ABOUT THIS EXERCISE - Starting at the first line of the entries below, please return exactly each line up to and including the one with "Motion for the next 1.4"; pictures stay out.

(Stored items)
· · · · ·

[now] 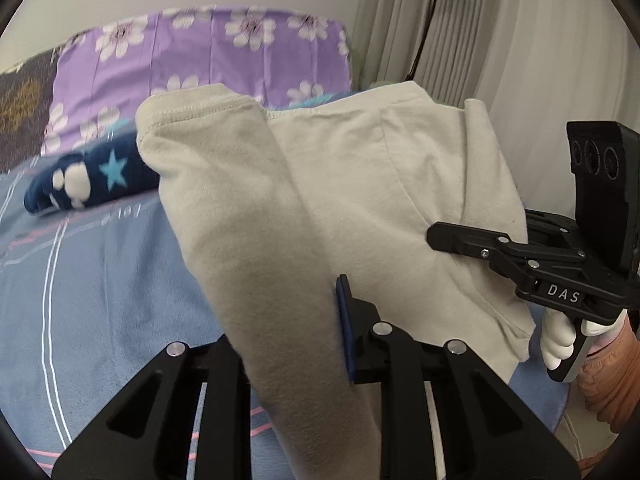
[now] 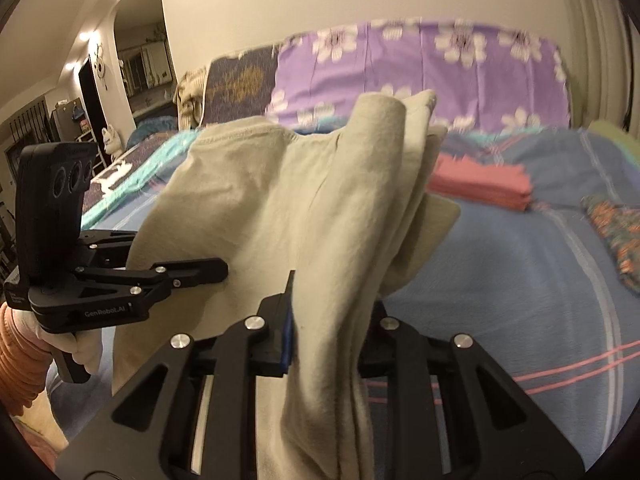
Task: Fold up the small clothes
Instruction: 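Grasp the shirt end with the left tool while the right tool grasps beside it, then lift the folded shirt with both tools and carry it onto the pink cloth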
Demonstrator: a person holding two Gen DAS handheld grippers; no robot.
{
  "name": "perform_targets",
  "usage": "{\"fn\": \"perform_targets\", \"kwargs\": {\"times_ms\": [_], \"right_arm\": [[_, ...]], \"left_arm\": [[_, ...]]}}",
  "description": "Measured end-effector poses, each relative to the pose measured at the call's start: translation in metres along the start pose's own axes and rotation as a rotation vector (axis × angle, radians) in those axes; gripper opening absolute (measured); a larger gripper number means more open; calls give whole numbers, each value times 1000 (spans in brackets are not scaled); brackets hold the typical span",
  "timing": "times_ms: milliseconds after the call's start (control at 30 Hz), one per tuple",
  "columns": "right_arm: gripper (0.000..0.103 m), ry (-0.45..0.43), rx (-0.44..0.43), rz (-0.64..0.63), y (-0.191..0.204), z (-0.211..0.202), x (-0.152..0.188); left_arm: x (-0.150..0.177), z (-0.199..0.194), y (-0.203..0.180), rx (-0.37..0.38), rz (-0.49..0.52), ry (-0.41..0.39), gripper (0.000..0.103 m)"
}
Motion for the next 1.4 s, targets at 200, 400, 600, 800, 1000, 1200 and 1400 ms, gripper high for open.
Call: {"fn": "perform_targets", "kwargs": {"times_ms": [200,400,600,800,1000,1200,1400], "right_arm": [[21,-61,57,-14,-10,-34,-15],[20,-108,111,6,-40,-52,-39],[20,-158,172,26,-80,-55,-69],[19,-183,203,18,-116,-45,-100],[19,-199,225,42,-156,-28,-128],[19,-206,246,69,-189,-6,-156],[18,-212,269,91,-215,17,-178]], "left_arm": [[-25,-12,-26,8,50,-57,21],[-64,1,-41,28,98,-67,21],[-108,27,-52,52,157,-79,21],[-150,59,-63,43,222,-95,22],[-186,90,-64,42,251,-101,21],[-220,126,-62,21,308,-101,21],[-256,158,-57,-23,349,-78,21]]}}
Point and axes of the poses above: each gripper's, at about its wrist camera, not at the fingertips, and z roughly the way its jaws point, y to its left, x to its underside, the point moved 6 cm from there along z, roughly the way its jaws point, and after that the axes turned 3 degrees about -x, right-handed, at the moved point
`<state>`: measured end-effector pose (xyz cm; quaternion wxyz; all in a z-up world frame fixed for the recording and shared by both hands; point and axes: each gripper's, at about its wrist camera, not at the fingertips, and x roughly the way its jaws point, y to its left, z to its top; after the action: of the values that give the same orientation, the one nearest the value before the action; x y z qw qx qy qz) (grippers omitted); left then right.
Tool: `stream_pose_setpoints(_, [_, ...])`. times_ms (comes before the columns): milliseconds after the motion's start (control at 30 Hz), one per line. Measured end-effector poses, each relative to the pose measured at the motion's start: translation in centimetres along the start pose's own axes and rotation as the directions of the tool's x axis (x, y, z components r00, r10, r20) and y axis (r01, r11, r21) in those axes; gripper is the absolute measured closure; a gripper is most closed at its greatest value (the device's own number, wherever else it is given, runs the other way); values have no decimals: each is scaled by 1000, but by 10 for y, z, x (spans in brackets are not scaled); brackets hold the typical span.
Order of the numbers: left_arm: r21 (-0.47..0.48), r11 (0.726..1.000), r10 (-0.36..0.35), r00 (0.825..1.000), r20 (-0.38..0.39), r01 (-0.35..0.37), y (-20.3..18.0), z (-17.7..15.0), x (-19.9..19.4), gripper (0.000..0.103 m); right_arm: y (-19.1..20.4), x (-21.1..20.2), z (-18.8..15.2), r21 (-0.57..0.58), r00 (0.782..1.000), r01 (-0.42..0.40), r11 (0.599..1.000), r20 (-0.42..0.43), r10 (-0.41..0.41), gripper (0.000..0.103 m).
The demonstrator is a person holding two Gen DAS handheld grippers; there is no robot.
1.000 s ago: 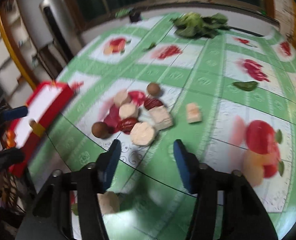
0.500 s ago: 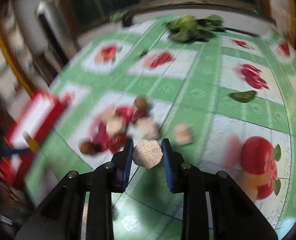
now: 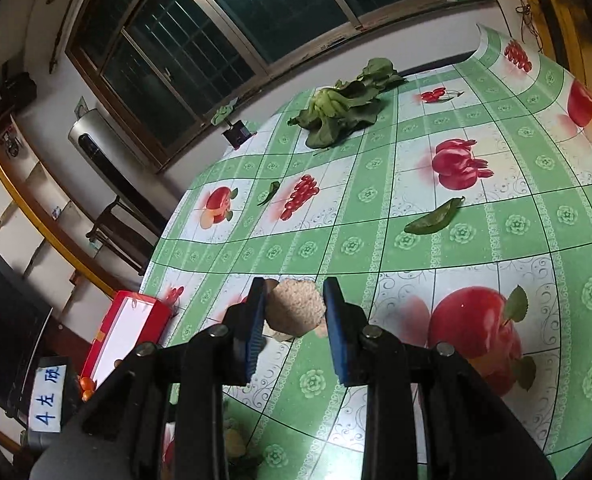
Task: Organize fruits
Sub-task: 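Carry the beige piece into the red tray while the left tool drops a beige cylinder there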
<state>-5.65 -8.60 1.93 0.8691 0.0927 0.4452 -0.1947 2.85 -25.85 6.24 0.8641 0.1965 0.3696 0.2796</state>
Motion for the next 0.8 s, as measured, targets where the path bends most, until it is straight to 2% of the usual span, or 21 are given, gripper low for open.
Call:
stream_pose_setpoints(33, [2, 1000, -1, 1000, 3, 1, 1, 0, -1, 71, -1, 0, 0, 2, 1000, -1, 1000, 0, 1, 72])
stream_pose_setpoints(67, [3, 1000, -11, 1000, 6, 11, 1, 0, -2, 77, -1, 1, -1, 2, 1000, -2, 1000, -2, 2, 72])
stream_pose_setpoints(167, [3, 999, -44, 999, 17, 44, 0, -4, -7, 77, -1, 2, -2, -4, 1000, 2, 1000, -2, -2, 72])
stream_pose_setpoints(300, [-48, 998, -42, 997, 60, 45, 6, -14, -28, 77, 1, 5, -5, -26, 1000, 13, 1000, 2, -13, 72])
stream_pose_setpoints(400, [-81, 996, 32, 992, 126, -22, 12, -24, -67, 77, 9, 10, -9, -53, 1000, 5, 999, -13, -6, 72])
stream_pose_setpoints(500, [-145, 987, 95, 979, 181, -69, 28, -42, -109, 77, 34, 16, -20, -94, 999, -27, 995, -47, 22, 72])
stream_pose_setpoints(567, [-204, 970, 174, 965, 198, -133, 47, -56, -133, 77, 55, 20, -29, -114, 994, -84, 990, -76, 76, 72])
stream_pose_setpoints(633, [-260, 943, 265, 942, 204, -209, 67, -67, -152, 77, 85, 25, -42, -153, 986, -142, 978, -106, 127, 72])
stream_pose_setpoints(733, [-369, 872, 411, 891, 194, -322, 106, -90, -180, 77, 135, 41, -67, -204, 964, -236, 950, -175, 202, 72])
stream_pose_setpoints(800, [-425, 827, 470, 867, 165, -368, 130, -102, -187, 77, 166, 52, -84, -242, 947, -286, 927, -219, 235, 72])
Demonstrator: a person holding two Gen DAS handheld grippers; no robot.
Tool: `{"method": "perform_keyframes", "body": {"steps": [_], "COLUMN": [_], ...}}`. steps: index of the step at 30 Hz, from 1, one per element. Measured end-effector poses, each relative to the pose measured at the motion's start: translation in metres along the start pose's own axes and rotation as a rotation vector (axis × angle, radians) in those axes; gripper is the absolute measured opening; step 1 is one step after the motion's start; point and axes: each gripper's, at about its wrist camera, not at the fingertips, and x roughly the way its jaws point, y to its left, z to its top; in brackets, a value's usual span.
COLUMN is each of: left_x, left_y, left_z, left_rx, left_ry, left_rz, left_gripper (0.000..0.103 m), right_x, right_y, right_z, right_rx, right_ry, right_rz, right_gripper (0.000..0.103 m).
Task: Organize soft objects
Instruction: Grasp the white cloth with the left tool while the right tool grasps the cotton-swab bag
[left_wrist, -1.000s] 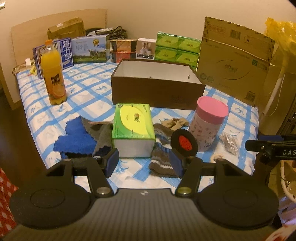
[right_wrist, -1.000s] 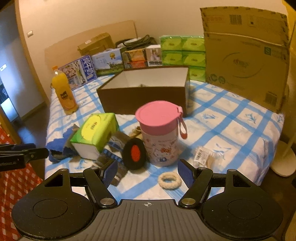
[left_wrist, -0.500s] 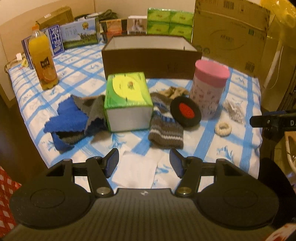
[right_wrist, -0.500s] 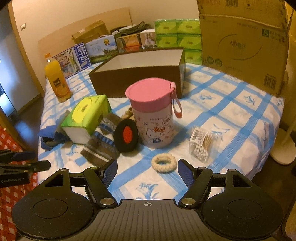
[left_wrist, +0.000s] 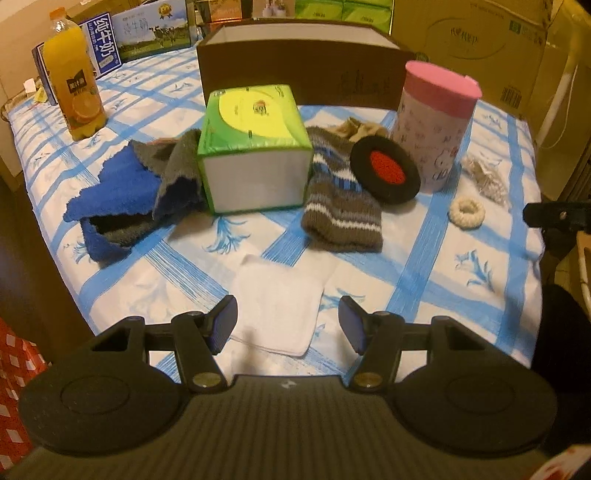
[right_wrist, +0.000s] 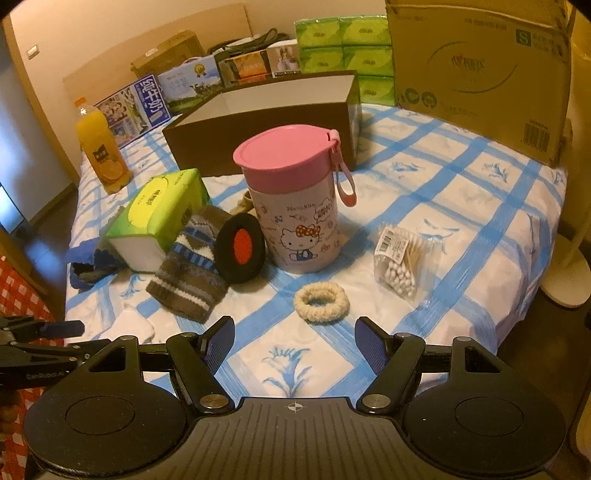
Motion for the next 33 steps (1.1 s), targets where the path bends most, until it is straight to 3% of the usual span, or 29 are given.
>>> {"method": "perform_keyframes", "body": {"steps": [10,15,18,25,29,31,33], "left_x": [0.029,0.044,0.048,0.056,0.054,0.051,0.048], "left_y": [-0.004,0.004,0.014,0.026,0.023,0.017,0.010], "left_z": [-0.008,-0.009,-0.007,-0.005,-0.006,-0.006,-0.006], "left_rx": [0.053,0.057,0.029,-0.034,-0.019,0.005,0.033], "left_ry": [0.016,0.019,0.014,0.019,0.008,0.002,0.002], "left_rz": [0.039,0.069,0.058,0.001,-0.021,-0.036,-0.056], "left_gripper": [0.059,0.065,0.070,0.069,0.053,0.037,0.011], "right_x": [0.012,0.016,0.018,0.021,0.023,0.023,0.023], "right_y": [-0.002,-0.003,-0.005,-0.008,-0.011,-0.012,-0.014], "right_z": [-0.006,-0.008,-0.009,-0.009,-0.009,-0.009,-0.009], "right_rx": [0.024,0.032,0.039,0.060,0.067,0.071,0.076], "right_ry": [0.035,0.045,0.051,0.055,0.055,0.051,0.045], "right_rz": [-0.003,-0.003,-0.004,-0.008,-0.014,-0.020,-0.024], "right_gripper": [0.072,0.072,0.072,0.072,0.072,0.072,0.072]}}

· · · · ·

PROBLEM SOLUTION -
[now] 
[now] 
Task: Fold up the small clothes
Instruction: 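Grasp the shirt end with the left tool while the right tool grasps beside it, then lift the folded shirt with both tools and carry it onto the pink cloth
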Demonstrator: a person holding two Gen DAS handheld grippers; no robot.
{
  "name": "perform_targets",
  "usage": "{\"fn\": \"perform_targets\", \"kwargs\": {\"times_ms\": [_], \"right_arm\": [[_, ...]], \"left_arm\": [[_, ...]]}}",
  "description": "Measured end-effector poses, each relative to the pose measured at the call's start: translation in metres along the start pose's own axes and rotation as a rotation vector (axis × angle, radians) in those axes; gripper opening absolute (measured); a larger gripper number means more open; calls give whole numbers, each value times 1000 (spans in brackets are not scaled); brackets hold the typical span",
  "timing": "times_ms: milliseconds after the call's start (control at 30 Hz), one per tuple",
  "columns": "right_arm: gripper (0.000..0.103 m), ry (-0.45..0.43), rx (-0.44..0.43), rz (-0.64..0.63), y (-0.191..0.204), z (-0.211..0.202), x (-0.152..0.188); left_arm: x (-0.150..0.177), z (-0.199..0.194), y (-0.203..0.180), rx (-0.37..0.38), rz (-0.49..0.52), ry (-0.41..0.39), gripper (0.000..0.103 m)"
}
Motion for the next 1.4 s, targets at 200, 400, 600, 800, 1000, 1200 and 1400 ms, gripper high for open.

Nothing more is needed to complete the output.